O CABO ROQUE

Nessas incertezas, a verdade aparecia, às vezes, sob uma forma heróica. A morte trágica de Salomão da Rocha foi uma satisfação ao amor-próprio nacional. Aditou-se-lhe depois, mais emocionante, a lenda do cabo Roque, abalando comovedoramente a alma popular. Um soldado humilde, transfigurado por um raro lance de coragem, marcara a peripécia culminante da peleja. Ordenança de Moreira César, quando desbaratara-se a tropa, e o cadáver daquele ficara em abandono à margem do caminho, o lutador leal permanecera a seu lado, guardando a relíquia veneranda abandonada por um exército. De joelhos, junto ao corpo do comandante, batera-se até ao último cartucho, tombando, afinal, sacrificando-se por um morto...

E a cena maravilhosa, fortemente colorida pela imaginação popular, fez-se quase uma compensação à enormidade do revés. Abriram-se subscrições patrióticas; planearam-se homenagens cívicas e solenes; e, num coro triunfal de artigos vibrantes e odes ferventes, o soldado obscuro transcendia à história quando — vítima da desgraça de não ter morrido — trocando a imortalidade pela vida, apareceu com os últimos retardatários supérstites, em Queimadas.

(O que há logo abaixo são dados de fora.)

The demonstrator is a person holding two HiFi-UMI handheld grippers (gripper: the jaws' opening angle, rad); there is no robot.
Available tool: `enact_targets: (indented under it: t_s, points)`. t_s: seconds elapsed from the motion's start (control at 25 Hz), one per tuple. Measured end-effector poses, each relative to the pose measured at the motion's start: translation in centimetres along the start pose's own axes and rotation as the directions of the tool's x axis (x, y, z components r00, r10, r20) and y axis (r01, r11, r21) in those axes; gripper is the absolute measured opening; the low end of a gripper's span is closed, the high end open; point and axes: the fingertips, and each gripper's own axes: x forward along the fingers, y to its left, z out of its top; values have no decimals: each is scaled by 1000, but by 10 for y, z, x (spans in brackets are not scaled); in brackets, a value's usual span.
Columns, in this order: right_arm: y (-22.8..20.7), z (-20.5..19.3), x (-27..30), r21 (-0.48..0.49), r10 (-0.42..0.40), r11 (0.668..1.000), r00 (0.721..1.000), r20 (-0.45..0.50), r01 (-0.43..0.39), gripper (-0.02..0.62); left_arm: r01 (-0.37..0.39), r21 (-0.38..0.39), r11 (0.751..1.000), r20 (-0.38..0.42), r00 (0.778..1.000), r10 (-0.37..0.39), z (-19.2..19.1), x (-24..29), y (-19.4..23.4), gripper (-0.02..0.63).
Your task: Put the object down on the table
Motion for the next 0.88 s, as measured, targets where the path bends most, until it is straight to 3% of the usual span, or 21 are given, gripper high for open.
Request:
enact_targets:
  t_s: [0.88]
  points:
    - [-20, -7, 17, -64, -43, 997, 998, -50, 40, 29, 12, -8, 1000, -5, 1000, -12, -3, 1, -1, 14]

A este desapontamento aditaram-se outros, à medida que a situação se esclarecia. A pouco e pouco se reduzia por um lado, agravando-se por outro, a catástrofe. Os trezentos e tantos mortos das informações oficiais ressurgiam. Três dias depois do recontro, três dias apenas, já se achava em Queimadas, a duzentos quilômetros de Canudos, grande parte da expedição. Uma semana depois, verificava-se, ali, a existência de 74 oficiais. Duas semanas mais tarde, no dia 19 de março, lá estavam — salvos — 1.081 combatentes.

Vimos quantos entraram em ação. Não subtraiamos. Deixemos aí, registrados, estes algarismos inexoráveis. Eles não diminuíram, com a sua significação singularmente negativa, o fervor das adesões entusiásticas.